TASK OBJECTIVE: All of the records below are to be printed exactly; the pictures are to be left out.

┄┄┄┄┄┄┄┄┄┄┄┄┄┄┄┄┄┄┄┄

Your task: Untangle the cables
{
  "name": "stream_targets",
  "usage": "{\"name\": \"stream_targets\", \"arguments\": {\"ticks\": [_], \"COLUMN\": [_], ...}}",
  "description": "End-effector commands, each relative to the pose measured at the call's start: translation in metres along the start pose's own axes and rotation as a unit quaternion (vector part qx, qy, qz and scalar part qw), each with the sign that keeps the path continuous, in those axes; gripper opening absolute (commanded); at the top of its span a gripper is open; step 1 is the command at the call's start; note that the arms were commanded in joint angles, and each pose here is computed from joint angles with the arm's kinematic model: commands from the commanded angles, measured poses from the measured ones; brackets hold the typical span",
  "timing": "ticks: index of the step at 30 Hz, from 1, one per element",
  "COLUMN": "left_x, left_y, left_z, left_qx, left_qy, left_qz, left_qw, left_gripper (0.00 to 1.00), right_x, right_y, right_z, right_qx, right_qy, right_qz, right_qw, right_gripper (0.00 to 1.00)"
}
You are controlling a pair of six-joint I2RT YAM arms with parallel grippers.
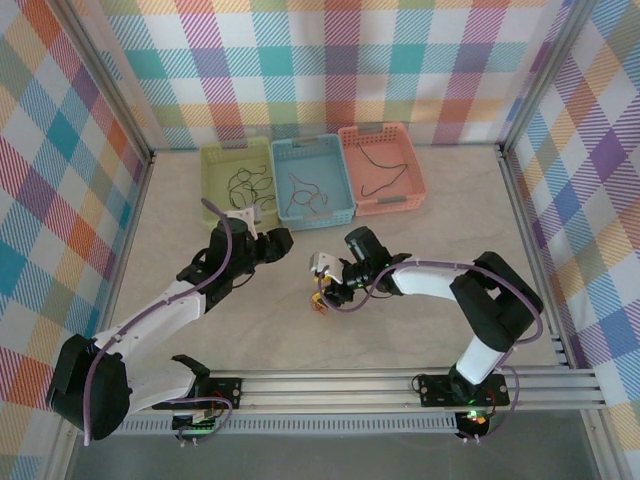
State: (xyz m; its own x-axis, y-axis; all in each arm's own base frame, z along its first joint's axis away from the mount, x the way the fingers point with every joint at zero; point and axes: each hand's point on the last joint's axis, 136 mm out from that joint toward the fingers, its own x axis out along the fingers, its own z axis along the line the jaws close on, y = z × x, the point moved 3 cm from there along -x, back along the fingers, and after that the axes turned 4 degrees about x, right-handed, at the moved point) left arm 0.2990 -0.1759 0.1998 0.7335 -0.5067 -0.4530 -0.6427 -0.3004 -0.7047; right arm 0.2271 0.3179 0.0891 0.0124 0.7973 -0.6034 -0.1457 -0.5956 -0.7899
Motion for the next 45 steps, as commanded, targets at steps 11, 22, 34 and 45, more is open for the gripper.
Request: {"name": "stream_targets", "arguments": {"ticks": [11,22,34,45], "left_x": [-0.005,0.001,0.015,0.038], "left_y": [-0.007,-0.004,0.005,0.029], "left_z": [-0.008,-0.006,-0.020,-0.052], "left_qx": [0.012,0.011,0.015,0.046], "left_qy": [0.005,0.005,0.049,0.111], "left_qz": [-0.008,0.003,0.041,0.118], "left_qw": [1.000,1.000,0.998,0.986], "left_gripper": [0.58,0.57,0.58,0.57], "right_x": [0.014,0.012,-0.051,-0.101], "right_y": [0.002,-0.002,-0.044,-0.070], "right_z": [0.006,0.004,-0.020,-0.024], "right_qx": [0.005,0.002,0.047,0.119], "right_qy": [-0.036,-0.025,0.109,0.157], "right_qz": [0.028,0.020,-0.156,-0.246], "right_qw": [0.999,0.999,0.981,0.949], "right_gripper": [0.46,0.06,0.00,0.00]}}
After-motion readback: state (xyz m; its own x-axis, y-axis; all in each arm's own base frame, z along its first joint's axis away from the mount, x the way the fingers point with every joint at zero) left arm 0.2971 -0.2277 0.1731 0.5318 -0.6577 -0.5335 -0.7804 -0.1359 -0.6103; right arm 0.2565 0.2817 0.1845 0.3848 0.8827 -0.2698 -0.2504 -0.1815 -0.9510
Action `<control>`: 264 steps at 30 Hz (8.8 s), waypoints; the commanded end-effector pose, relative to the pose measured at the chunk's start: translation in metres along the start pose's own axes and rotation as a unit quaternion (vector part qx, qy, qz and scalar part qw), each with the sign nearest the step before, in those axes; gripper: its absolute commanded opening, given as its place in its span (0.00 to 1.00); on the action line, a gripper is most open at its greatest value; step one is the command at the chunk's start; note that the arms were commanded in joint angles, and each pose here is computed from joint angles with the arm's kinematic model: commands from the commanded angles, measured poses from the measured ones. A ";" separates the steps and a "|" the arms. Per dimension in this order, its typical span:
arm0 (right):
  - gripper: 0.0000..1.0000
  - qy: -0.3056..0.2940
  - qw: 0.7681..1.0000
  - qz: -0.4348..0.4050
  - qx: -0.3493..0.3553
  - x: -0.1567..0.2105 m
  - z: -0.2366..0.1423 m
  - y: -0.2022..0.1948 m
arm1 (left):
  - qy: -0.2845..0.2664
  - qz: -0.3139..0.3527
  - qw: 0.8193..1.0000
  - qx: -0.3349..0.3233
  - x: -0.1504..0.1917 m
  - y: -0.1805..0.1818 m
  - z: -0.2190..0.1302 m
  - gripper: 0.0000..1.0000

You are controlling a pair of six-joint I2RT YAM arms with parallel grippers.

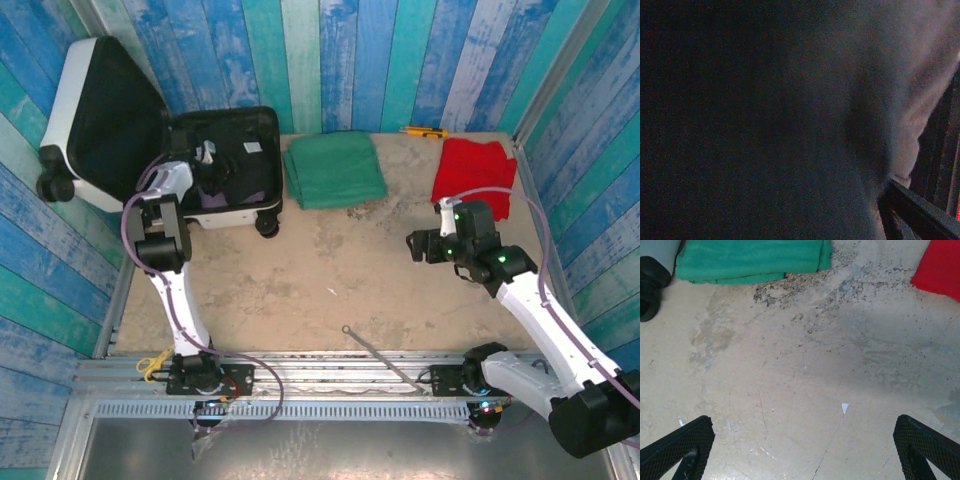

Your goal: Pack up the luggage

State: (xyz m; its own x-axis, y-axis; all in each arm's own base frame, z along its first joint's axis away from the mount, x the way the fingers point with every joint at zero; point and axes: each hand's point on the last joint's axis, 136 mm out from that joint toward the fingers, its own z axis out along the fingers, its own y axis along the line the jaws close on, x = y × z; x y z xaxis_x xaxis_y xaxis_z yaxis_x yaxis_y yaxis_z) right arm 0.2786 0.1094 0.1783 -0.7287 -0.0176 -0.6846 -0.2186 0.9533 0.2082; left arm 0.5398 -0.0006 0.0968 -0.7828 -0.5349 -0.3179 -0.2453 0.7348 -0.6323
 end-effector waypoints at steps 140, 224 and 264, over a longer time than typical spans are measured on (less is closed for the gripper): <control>0.75 0.172 0.985 -0.026 0.008 -0.033 0.162 0.092 | -0.049 0.234 0.971 0.022 0.267 -0.082 -0.105 0.94; 0.05 0.286 0.928 -0.202 0.128 0.086 0.202 0.132 | -0.038 0.085 0.967 0.236 0.333 -0.059 -0.119 0.94; 0.01 0.200 0.930 0.001 -0.308 0.014 0.119 0.173 | 0.094 0.188 0.910 0.357 0.396 -0.160 -0.058 0.94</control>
State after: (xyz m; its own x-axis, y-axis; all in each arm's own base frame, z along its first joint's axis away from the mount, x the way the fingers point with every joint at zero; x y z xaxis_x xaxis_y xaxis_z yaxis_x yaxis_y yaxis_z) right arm 0.3090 0.3010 0.1121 -0.8866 -0.2504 -0.3889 -0.4513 0.6530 0.6082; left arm 0.2280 -0.2988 0.1016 -0.8586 -0.1465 -0.4912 0.4128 0.3706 -0.8320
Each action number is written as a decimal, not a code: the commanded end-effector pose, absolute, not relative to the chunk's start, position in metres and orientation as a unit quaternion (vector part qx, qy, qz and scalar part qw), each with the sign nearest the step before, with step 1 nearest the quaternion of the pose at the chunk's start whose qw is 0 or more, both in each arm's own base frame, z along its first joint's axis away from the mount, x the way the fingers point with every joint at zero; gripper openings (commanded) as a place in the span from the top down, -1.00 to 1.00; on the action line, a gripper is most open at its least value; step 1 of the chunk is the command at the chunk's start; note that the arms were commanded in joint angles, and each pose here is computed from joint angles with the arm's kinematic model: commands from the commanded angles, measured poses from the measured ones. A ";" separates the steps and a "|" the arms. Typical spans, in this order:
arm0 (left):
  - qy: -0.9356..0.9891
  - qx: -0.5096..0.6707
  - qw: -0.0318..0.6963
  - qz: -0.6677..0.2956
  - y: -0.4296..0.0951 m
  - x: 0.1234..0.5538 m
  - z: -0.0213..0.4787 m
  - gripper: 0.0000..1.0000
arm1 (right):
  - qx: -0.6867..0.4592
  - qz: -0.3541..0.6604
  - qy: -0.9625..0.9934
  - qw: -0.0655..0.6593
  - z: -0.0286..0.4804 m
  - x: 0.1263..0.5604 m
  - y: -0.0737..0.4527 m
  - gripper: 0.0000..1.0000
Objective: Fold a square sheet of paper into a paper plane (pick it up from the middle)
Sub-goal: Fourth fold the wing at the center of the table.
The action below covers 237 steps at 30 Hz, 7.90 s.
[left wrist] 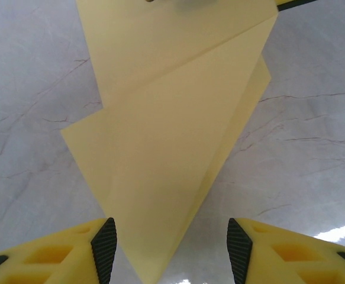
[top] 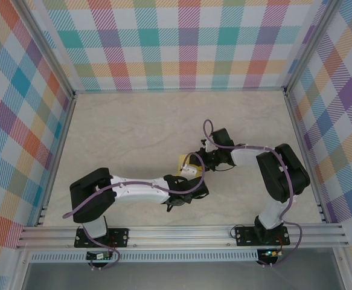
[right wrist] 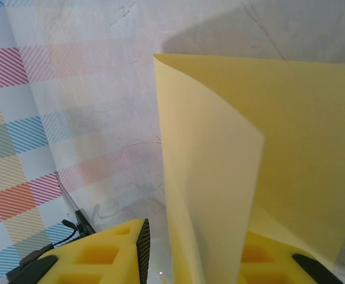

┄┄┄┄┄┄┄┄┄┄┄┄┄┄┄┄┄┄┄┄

PROBLEM SOLUTION:
Your task: Untangle the cables
{
  "name": "stream_targets",
  "usage": "{\"name\": \"stream_targets\", \"arguments\": {\"ticks\": [_], \"COLUMN\": [_], ...}}",
  "description": "End-effector commands, each relative to the pose measured at the call's start: translation in metres along the start pose's own axes and rotation as a unit quaternion (vector part qx, qy, qz and scalar part qw), each with the sign that keeps the path continuous, in those axes; gripper opening absolute (commanded); at the top of its span a gripper is open; step 1 is the command at the call's start; note that the arms were commanded in joint angles, and each pose here is computed from joint angles with the arm's kinematic model: commands from the commanded angles, measured poses from the measured ones; brackets hold the typical span",
  "timing": "ticks: index of the step at 30 Hz, from 1, one per element",
  "COLUMN": "left_x, left_y, left_z, left_qx, left_qy, left_qz, left_qw, left_gripper (0.00 to 1.00), right_x, right_y, right_z, right_qx, right_qy, right_qz, right_qw, right_gripper (0.00 to 1.00)"
}
You are controlling a pair of six-joint I2RT YAM arms with parallel grippers.
State: (xyz m; its own x-axis, y-axis; all in each arm's own base frame, z along its first joint's axis away from the mount, x the way the fingers point with every joint at zero; point and axes: each hand's point on the last joint's axis, 136 mm out from that joint toward the fingers, its own x axis out along the fingers, its own z axis along the line the jaws close on, y = z × x, the point moved 3 cm from there along -x, back along the fingers, and after that the axes turned 4 degrees about x, right-handed, at the moved point) left arm 0.2990 -0.1759 0.1998 0.7335 -0.5067 -0.4530 -0.6427 -0.3004 -0.7047; right arm 0.2271 0.3179 0.0891 0.0124 0.7973 -0.6034 -0.1457 -0.5956 -0.7899
Motion for the next 45 steps, as commanded, targets at steps 11, 22, 34 and 45, more is open for the gripper.
Request: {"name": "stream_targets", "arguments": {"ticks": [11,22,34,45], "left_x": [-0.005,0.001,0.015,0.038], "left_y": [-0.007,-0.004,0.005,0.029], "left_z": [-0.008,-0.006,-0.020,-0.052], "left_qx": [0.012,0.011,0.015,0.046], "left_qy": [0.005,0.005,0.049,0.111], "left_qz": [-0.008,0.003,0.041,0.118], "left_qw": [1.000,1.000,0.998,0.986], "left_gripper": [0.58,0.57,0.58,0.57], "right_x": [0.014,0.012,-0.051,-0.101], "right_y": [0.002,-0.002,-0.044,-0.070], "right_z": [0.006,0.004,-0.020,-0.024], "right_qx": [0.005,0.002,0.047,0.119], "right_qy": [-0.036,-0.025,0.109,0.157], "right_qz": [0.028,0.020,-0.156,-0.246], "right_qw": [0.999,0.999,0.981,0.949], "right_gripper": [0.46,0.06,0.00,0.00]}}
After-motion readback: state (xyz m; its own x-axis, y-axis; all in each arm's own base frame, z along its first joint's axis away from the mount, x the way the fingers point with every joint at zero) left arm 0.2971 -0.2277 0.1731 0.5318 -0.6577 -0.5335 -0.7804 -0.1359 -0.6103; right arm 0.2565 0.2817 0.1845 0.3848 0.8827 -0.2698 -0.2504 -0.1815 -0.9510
Action `<control>`: 264 steps at 30 Hz (8.8 s), waypoints; the commanded end-effector pose, relative to the pose measured at the chunk's start: translation in metres along the start pose's own axes and rotation as a unit quaternion (vector part qx, qy, qz and scalar part qw), each with the sign nearest the step before, in those axes; gripper: its absolute commanded opening, given as its place in its span (0.00 to 1.00); on the action line, a gripper is most open at its greatest value; step one is the command at the chunk's start; note that the arms were commanded in joint angles, and each pose here is computed from joint angles with the arm's kinematic model: commands from the commanded angles, measured poses from the measured ones. A ";" separates the steps and a "|" the arms. Per dimension in this order, its typical span:
arm0 (right):
  - gripper: 0.0000..1.0000
  - qy: -0.3056..0.2940
  - qw: 0.7681..1.0000
  - qz: -0.4348..0.4050
  - qx: -0.3493..0.3553
  - x: -0.1567..0.2105 m
  - z: -0.2366..0.1423 m
  - y: -0.2022..0.1948 m
arm1 (left):
  - qy: -0.2845..0.2664
  - qz: -0.3139..0.3527
  - qw: 0.8193..1.0000
  - qx: -0.3349..0.3233
  - x: -0.1504..0.1917 m
  - y: -0.1805..0.1818 m
  - z: -0.2190..0.1302 m
  - gripper: 0.0000..1.0000

You are controlling a pair of six-joint I2RT YAM arms with parallel grippers.


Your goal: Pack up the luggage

State: (xyz m; its own x-axis, y-axis; all in each arm's own base frame, z along its first joint's axis away from the mount, x the way the fingers point with every joint at zero; point and axes: each hand's point on the last joint's axis, 136 mm out from that joint toward the fingers, its own z axis out along the fingers, its own y axis along the line the jaws close on, x = y × z; x y z xaxis_x xaxis_y xaxis_z yaxis_x yaxis_y yaxis_z) right arm 0.2786 0.1094 0.1783 -0.7287 -0.0176 -0.6846 -0.2186 0.9533 0.2082; left arm 0.5398 -0.0006 0.0968 -0.7828 -0.5349 -0.3179 -0.2453 0.7348 -0.6323
 end-effector waypoints at steps 140, 224 and 264, over a longer time than typical spans are measured on (less is closed for the gripper): <control>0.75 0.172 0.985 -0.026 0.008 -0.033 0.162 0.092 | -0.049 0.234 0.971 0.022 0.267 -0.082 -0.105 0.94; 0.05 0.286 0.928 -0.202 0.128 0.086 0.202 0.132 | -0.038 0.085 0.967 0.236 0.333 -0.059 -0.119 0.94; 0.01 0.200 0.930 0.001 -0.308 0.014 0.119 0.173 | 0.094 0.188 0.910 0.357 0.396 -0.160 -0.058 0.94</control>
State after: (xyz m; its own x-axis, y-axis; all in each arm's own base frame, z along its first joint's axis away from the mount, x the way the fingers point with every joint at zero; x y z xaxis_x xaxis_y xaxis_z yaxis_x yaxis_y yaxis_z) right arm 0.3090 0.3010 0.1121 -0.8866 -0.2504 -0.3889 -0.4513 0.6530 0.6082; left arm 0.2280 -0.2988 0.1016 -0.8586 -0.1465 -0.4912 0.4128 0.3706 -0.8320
Each action number is written as a decimal, not a code: the commanded end-effector pose, absolute, not relative to the chunk's start, position in metres and orientation as a unit quaternion (vector part qx, qy, qz and scalar part qw), each with the sign nearest the step before, with step 1 nearest the quaternion of the pose at the chunk's start whose qw is 0 or more, both in each arm's own base frame, z along its first joint's axis away from the mount, x the way the fingers point with every joint at zero; gripper openings (commanded) as a place in the span from the top down, -1.00 to 1.00; on the action line, a gripper is most open at its least value; step 1 of the chunk is the command at the chunk's start; note that the arms were commanded in joint angles, and each pose here is computed from joint angles with the arm's kinematic model: commands from the commanded angles, measured poses from the measured ones. A ";" separates the steps and a "|" the arms. Typical spans, in this order:
arm0 (left):
  - qy: -0.9356..0.9891
  - qx: -0.5096..0.6707
  - qw: -0.0318..0.6963
  - qz: -0.6677..0.2956
  - y: -0.4296..0.0951 m
  - x: 0.1234..0.5538 m
  - z: -0.0213..0.4787 m
  - gripper: 0.0000..1.0000
arm1 (right):
  - qx: -0.6867..0.4592
  - qz: -0.3541..0.6604
  - qy: -0.9625..0.9934
  - qw: -0.0655..0.6593
  - z: -0.0286..0.4804 m
  - x: 0.1263..0.5604 m
  - y: -0.0737..0.4527 m
  - gripper: 0.0000..1.0000
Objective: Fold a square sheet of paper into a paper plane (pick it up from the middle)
Sub-goal: Fourth fold the wing at the center of the table.
The action below covers 237 steps at 30 Hz, 7.90 s.
[left wrist] 
[top] 
[right wrist] 

The required output has been given in full.